* Brief: Return all of the data verbatim, dropping any picture.

* Exercise data:
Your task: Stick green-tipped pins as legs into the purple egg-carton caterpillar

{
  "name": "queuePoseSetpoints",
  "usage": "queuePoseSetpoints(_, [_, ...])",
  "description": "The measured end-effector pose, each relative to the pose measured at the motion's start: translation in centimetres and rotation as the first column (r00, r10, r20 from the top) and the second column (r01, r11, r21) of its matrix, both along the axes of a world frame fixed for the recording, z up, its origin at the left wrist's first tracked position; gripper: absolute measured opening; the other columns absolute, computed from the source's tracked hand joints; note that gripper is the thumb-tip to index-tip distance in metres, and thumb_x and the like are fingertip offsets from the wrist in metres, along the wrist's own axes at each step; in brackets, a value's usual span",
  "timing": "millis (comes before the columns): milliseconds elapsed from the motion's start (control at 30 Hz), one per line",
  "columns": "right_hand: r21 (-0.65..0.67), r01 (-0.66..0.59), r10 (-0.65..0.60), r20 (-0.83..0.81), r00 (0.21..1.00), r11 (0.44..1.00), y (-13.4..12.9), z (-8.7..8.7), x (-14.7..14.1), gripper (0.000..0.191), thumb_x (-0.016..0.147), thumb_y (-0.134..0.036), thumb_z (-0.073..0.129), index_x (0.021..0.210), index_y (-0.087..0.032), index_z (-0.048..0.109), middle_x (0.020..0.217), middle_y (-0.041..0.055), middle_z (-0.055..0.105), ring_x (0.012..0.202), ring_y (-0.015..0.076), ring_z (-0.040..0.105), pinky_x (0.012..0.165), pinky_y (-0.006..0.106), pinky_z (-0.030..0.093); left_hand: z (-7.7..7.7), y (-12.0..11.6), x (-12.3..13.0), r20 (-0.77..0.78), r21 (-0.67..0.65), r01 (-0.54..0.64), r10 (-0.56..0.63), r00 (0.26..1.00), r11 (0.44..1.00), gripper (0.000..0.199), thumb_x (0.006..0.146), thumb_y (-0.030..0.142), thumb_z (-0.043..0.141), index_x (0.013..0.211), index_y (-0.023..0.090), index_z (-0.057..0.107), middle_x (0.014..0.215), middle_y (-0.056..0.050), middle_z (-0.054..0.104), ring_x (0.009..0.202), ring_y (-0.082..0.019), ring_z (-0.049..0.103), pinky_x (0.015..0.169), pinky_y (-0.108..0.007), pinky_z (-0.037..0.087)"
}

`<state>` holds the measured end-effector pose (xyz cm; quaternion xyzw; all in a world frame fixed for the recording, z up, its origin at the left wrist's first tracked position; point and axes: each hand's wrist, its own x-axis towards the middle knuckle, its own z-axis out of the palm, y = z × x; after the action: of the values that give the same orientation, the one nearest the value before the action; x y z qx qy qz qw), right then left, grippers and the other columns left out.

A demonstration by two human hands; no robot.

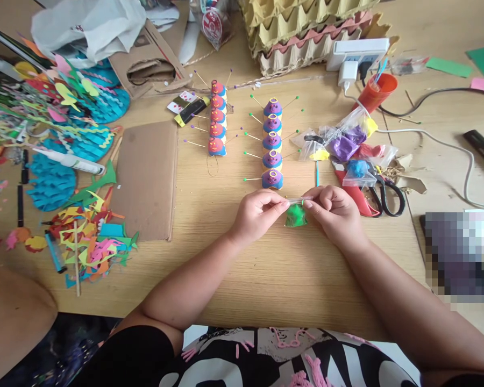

* Worked solution:
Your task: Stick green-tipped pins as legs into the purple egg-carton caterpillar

{
  "name": "queuePoseSetpoints",
  "usage": "queuePoseSetpoints(_, [_, ...])",
  "description": "The measured end-effector pose, each relative to the pose measured at the motion's start: translation in centimetres and rotation as the first column (r00, r10, r20 from the top) and the second column (r01, r11, r21) of its matrix, both along the axes of a world frame fixed for the recording, z up, its origin at the left wrist's first tracked position; gripper: absolute measured opening; the other columns absolute, computed from the source's tracked hand joints; note that gripper is the thumb-tip to index-tip distance in metres, and thumb_x and the like are fingertip offsets from the wrist in metres, along the wrist's own axes at each step; in brackets, a value's usual span",
  "timing": "millis (comes before the columns): milliseconds elapsed from the motion's start (control at 30 Hz), one per line",
  "columns": "right_hand: r21 (-0.65..0.67), r01 (-0.66..0.59), r10 (-0.65..0.60), r20 (-0.83..0.81), r00 (0.21..1.00), r11 (0.44..1.00), y (-13.4..12.9), z (-8.7..8.7), x (-14.7..14.1), gripper (0.000..0.191), thumb_x (-0.016..0.147), thumb_y (-0.134..0.036), thumb_z (-0.073..0.129), index_x (0.021..0.210), index_y (-0.087..0.032), index_z (-0.048..0.109), middle_x (0.020..0.217), middle_y (-0.041..0.055), middle_z (-0.055..0.105), ring_x (0.012..0.202), ring_y (-0.015..0.076), ring_z (-0.040..0.105), pinky_x (0.012..0.165), pinky_y (-0.006..0.106), pinky_z (-0.030..0.093); left_hand: z (-7.7..7.7), y (-12.0..11.6), x (-12.3..13.0), r20 (-0.77..0.78), r21 (-0.67..0.65), r01 (-0.54..0.64), r10 (-0.56..0.63), r00 (0.26..1.00), r11 (0.44..1.00), gripper (0.000..0.199), thumb_x (0.006..0.146), thumb_y (-0.030..0.142), thumb_z (-0.043..0.141), index_x (0.013..0.211), index_y (-0.023..0.090), index_z (-0.057..0.107), middle_x (0.014..0.215), middle_y (-0.056..0.050), middle_z (-0.054..0.104), ring_x (0.009..0.202), ring_y (-0.082..0.019), ring_z (-0.049..0.103), pinky_x (0.015..0.169), pinky_y (-0.108..0.007), pinky_z (-0.037..0.087)"
}

`<state>` holds the measured end-effector pose (xyz cm; quaternion xyzw; all in a world frame fixed for the recording, z up, its origin at the left wrist's first tracked position; point and axes: each hand's wrist, its own x-axis towards the middle knuckle, its own z-axis out of the palm, y = z × x; after the action: of the values that give the same orientation, the one nearest the value before the action; x y z qx qy qz qw), right then left, grippers and the other columns left out.

A demonstration by two human hands; no robot.

This is the complete output.